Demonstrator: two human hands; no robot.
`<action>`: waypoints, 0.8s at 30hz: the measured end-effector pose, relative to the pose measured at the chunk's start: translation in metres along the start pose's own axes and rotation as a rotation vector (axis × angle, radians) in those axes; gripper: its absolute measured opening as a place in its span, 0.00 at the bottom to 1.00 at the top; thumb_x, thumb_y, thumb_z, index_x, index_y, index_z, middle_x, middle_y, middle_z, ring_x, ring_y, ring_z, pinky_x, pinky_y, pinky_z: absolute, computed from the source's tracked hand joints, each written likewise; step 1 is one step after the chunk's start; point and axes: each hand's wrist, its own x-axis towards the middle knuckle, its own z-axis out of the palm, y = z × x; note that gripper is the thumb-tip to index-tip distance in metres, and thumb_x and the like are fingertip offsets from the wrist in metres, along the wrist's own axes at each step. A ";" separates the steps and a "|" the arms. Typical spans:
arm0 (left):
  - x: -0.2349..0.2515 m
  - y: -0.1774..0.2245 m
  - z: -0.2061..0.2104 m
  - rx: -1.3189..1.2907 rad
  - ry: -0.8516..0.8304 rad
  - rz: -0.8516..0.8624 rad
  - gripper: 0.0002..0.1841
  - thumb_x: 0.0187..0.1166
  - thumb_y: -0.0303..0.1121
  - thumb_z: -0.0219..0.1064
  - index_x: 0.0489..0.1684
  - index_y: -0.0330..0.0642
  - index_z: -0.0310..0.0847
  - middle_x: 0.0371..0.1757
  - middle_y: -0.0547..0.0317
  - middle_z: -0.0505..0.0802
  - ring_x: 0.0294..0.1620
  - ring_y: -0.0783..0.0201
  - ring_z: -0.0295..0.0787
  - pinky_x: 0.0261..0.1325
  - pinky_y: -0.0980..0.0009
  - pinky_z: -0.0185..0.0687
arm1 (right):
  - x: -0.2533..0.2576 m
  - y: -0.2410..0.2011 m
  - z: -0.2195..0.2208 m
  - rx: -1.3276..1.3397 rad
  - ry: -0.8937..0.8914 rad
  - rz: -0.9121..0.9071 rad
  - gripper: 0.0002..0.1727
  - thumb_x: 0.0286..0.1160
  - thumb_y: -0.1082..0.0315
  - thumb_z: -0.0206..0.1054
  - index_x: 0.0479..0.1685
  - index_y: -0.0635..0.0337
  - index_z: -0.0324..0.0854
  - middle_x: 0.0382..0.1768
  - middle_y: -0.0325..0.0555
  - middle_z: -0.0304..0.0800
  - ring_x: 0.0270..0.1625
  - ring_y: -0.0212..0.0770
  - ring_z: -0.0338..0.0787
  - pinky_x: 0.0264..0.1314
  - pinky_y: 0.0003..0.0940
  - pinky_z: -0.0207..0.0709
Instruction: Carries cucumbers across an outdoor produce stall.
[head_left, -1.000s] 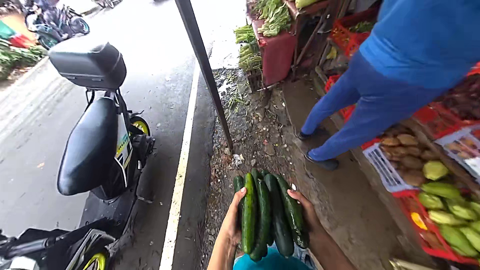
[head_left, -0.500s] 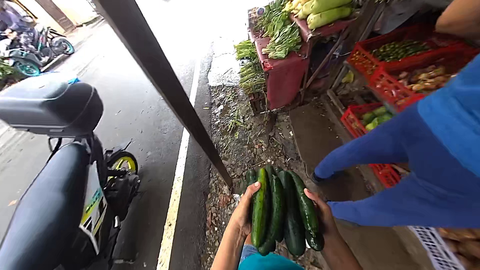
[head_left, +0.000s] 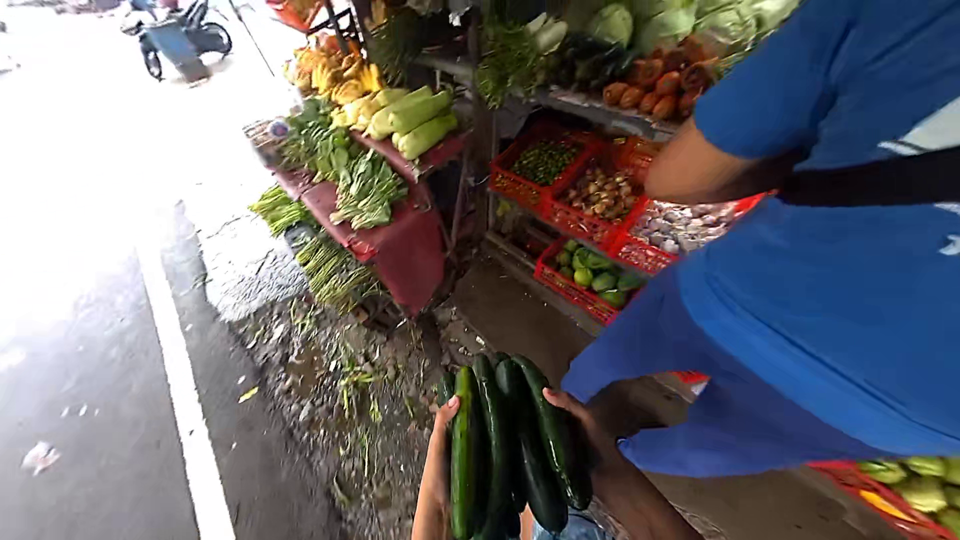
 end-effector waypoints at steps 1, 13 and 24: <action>0.028 0.013 0.004 0.032 -0.009 -0.005 0.21 0.90 0.42 0.43 0.51 0.45 0.85 0.37 0.60 0.97 0.39 0.71 0.96 0.45 0.72 0.94 | 0.023 -0.011 0.002 0.004 -0.014 -0.007 0.22 0.71 0.51 0.73 0.58 0.54 0.84 0.46 0.48 0.96 0.49 0.39 0.97 0.54 0.39 0.92; 0.313 0.145 0.141 0.228 -0.312 -0.100 0.22 0.94 0.35 0.34 0.48 0.48 0.80 0.36 0.67 0.96 0.38 0.78 0.94 0.46 0.78 0.92 | 0.236 -0.186 0.037 0.131 0.111 -0.227 0.19 0.63 0.53 0.75 0.50 0.53 0.86 0.40 0.45 0.96 0.43 0.37 0.97 0.47 0.37 0.93; 0.538 0.231 0.314 0.368 -0.505 -0.356 0.19 0.94 0.34 0.37 0.48 0.49 0.78 0.36 0.69 0.95 0.39 0.78 0.94 0.45 0.78 0.92 | 0.378 -0.373 0.055 0.070 0.241 -0.647 0.11 0.69 0.55 0.74 0.46 0.48 0.88 0.40 0.36 0.97 0.45 0.28 0.96 0.52 0.27 0.90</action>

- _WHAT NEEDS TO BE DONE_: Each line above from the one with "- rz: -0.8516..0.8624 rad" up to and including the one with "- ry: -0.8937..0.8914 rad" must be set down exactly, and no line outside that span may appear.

- _ANSWER SECTION_:
  - rz: -0.8516..0.8624 rad
  - gripper: 0.0002..0.1841
  - thumb_x: 0.0187..0.1166
  - thumb_y: -0.0303..0.1121
  - thumb_z: -0.0219..0.1064
  - index_x: 0.0489..0.1684
  - index_y: -0.0330..0.0642
  - index_z: -0.0310..0.0847
  - middle_x: 0.0371..0.1757
  - middle_y: -0.0547..0.0317
  - middle_z: -0.0505..0.0802
  - ring_x: 0.0294..0.1620
  - ring_y: -0.0783..0.0201
  - ring_z: -0.0295..0.0787
  - pinky_x: 0.0261..0.1325
  - pinky_y: -0.0980..0.0009
  - pinky_z: -0.0185..0.0687
arm1 (right):
  - x: -0.2533..0.2576 m
  - y: -0.2410..0.2011 m
  - z: -0.2195..0.2208 m
  - rx: -1.3276..1.3397 rad
  - ry: -0.8937..0.8914 rad

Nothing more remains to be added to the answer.